Comment expliquer la croissance de ces entreprises? Vox explique que durant “la pandémie, le gouvernement américain a renoncé à une règle exigeant que les patients voient un professionnel de santé en personne avant qu’une substance contrôlée puisse être prescrite. Cela a permis à des applications de télésanté ou de soins virtuels totalement distantes, de prescrire des médicaments, le tout via leur application mobile. Certaines de ces startups ont vu une opportunité: Cerebral, par exemple, a ajouté le traitement du TDAH à ses offres début 2021 et aurait décuplé ses ventes auprès de dizaines de milliers de nouveaux patients, obtenu des centaines de millions de dollars de financement et dépensé beaucoup en publicité sur les médias sociaux “.

Conséquences, entre le début de 2020 et la fin de 2021, les prescriptions d’Adderall et de ses équivalents génériques ont augmenté de près de 25 % au cours de la pandémie pour la tranche d’âge 22-44 ans, une tendance que le cabinet d’analyse des soins de santé Trilliant Health a attribuée à “l’émergence de plateformes numériques de santé mentale.” Dans le même temps, ces médicaments ont connu des pénuries.
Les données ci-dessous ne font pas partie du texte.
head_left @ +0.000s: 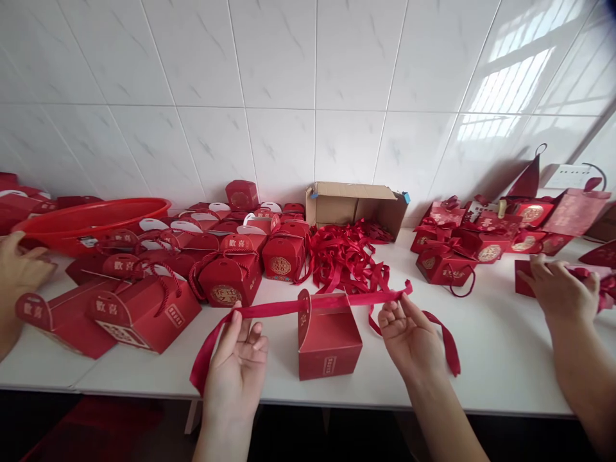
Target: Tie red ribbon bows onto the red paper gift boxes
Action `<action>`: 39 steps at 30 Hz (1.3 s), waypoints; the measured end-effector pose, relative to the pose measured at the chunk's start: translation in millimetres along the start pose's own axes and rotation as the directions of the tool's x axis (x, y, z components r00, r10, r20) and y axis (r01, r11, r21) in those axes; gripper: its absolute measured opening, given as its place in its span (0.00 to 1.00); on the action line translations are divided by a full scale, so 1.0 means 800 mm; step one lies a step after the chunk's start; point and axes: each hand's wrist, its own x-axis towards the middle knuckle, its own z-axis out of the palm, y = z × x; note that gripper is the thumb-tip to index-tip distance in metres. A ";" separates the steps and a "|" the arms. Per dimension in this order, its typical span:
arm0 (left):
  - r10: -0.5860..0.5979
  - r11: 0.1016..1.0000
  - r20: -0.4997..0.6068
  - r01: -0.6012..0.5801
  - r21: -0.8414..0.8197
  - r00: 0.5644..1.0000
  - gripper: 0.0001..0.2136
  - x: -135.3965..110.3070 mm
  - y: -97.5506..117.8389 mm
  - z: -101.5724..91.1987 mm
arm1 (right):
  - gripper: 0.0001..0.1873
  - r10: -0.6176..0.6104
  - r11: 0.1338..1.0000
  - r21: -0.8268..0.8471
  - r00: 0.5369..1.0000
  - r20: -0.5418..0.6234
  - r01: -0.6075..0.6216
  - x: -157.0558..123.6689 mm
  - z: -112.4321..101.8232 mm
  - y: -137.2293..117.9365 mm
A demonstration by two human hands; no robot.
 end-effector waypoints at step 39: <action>0.068 0.749 0.797 -0.558 0.356 0.600 0.10 -0.018 0.040 0.174 | 0.06 -0.129 0.509 -0.369 0.493 0.860 0.777 -0.027 0.164 -0.056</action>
La responsabilité des plateformes

La deuxième raison de cette croissante vient du fait que TikTok n’a aucune obligation légale de garantir l’exactitude de ce que ses utilisateurs publient. Contrairement aux fabricants de médicaments sur ordonnance, un service comme Cerebral a beaucoup moins de règles à respecter.
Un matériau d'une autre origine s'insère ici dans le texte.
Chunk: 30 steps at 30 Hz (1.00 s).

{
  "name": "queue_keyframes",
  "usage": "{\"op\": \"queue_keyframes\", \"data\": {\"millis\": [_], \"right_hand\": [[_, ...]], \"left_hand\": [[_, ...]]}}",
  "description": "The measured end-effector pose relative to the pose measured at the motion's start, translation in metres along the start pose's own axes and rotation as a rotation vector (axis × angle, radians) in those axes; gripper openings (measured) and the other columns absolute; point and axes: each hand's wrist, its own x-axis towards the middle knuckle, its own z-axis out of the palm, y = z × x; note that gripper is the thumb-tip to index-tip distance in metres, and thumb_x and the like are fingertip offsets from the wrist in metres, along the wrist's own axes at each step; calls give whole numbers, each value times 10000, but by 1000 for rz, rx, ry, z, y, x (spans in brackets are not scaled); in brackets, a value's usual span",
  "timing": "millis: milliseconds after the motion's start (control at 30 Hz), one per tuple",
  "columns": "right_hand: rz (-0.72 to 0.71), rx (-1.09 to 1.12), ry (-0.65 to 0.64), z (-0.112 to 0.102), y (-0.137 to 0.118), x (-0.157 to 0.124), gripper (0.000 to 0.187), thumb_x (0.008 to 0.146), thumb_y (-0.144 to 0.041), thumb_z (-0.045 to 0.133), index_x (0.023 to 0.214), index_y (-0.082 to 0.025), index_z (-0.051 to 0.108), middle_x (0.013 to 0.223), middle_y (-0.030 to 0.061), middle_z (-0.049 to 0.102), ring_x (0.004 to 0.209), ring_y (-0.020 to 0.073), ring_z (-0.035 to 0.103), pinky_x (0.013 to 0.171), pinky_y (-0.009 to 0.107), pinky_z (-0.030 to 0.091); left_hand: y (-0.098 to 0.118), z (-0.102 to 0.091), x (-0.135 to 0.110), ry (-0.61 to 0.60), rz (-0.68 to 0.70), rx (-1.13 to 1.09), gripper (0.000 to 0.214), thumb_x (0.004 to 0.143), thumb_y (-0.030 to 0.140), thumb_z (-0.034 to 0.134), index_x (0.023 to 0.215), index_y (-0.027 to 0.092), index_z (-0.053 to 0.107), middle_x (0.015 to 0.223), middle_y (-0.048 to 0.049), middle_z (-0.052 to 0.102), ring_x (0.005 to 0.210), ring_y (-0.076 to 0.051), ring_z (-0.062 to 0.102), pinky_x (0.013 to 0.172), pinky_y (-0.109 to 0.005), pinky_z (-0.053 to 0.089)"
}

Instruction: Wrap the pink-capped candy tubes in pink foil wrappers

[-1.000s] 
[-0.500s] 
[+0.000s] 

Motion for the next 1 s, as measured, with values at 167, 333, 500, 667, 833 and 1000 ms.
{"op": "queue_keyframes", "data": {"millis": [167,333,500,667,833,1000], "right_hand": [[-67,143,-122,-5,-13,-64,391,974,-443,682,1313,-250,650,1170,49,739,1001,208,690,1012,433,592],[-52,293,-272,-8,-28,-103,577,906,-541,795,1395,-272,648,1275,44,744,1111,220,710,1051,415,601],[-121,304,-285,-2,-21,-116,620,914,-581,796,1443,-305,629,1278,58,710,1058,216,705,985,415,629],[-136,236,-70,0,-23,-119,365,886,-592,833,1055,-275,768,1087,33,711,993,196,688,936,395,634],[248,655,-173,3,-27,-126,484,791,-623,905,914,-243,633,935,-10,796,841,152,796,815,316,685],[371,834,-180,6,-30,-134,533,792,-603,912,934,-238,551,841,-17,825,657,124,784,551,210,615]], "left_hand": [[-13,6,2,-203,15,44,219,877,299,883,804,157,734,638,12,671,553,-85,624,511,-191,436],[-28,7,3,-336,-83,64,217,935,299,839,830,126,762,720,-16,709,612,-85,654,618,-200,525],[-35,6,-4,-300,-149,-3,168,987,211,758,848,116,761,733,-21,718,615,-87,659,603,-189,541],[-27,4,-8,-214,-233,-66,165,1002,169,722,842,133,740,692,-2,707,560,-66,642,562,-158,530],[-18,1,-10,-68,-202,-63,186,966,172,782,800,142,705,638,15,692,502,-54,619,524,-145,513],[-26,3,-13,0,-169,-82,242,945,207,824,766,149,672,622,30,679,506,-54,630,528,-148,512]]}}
Pourtant, en janvier dernier, Cerebral a diffusé sur les réseaux sociaux une publicité associant les troubles de l’alimentation à celui des troubles du déficit de l’attention et de l’anxiété. L’annonce indiquait que l’obésité était “cinq fois plus répandue” chez les adultes atteints de TDAH, et que le fait d’obtenir un traitement pour le trouble de santé mentale pourrait aider les patients à “arrêter de trop manger”. Meta a supprimé la publication, suivie de TikTok deux jours plus tard.
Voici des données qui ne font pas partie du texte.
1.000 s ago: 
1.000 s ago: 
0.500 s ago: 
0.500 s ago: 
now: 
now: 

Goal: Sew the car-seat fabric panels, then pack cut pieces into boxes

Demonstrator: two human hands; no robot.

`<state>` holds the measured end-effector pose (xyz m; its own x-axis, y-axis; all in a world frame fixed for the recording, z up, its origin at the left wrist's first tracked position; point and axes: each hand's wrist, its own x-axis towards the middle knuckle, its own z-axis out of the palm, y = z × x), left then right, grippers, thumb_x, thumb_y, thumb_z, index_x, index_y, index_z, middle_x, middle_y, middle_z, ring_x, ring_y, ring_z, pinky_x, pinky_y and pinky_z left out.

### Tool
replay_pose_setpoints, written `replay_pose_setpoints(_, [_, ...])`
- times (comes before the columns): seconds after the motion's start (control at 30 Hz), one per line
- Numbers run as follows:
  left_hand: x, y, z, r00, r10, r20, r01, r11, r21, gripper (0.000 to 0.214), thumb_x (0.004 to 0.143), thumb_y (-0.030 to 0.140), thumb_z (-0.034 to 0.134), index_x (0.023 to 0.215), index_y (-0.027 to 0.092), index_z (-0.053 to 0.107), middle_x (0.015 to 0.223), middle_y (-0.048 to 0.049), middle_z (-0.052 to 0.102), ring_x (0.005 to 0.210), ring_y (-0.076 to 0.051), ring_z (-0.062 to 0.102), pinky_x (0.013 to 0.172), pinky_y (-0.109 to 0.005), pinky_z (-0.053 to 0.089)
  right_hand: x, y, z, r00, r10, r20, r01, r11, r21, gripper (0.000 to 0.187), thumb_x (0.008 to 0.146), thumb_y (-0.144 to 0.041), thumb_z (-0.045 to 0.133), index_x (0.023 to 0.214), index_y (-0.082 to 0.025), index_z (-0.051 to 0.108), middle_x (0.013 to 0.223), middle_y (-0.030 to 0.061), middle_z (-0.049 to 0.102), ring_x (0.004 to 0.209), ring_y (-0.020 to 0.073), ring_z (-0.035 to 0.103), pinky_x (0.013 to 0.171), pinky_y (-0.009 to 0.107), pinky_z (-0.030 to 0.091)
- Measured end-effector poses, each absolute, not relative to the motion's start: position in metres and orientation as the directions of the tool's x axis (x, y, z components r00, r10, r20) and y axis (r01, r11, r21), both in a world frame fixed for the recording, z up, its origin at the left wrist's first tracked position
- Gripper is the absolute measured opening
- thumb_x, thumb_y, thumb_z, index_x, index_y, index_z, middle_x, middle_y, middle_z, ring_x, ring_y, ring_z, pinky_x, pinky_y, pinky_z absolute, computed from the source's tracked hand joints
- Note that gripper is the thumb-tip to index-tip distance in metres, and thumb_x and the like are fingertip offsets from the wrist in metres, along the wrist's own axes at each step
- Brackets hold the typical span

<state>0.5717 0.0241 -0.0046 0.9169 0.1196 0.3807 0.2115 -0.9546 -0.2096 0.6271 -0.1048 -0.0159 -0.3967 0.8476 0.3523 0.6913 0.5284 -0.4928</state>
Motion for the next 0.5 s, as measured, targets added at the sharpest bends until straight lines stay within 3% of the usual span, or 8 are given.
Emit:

Capture de la publicité de Cerebral sur TikTok via NBCNews
Capture de la publicité de Cerebral sur TikTok via NBCNews © Capture

Premiers revers

Aux Etats-Unis, de grandes chaînes de pharmacies n’acceptent plus les ordonnances de certains des services de télésanté TDAH les plus importants.

Peu de temps après la publication des articles de Bloomberg et du Wall Street Journal, Cerebral a annoncé qu’il faisait l’objet d’une enquête du ministère de la Justice sur d’ éventuelles violations de la loi sur les médicaments contrôlés et d’une enquête de la Federal Trade Commission sur ses pratiques de commercialisation. Cerebral a cessé de prescrire des substances contrôlées pour le TDAH aux nouveaux patients.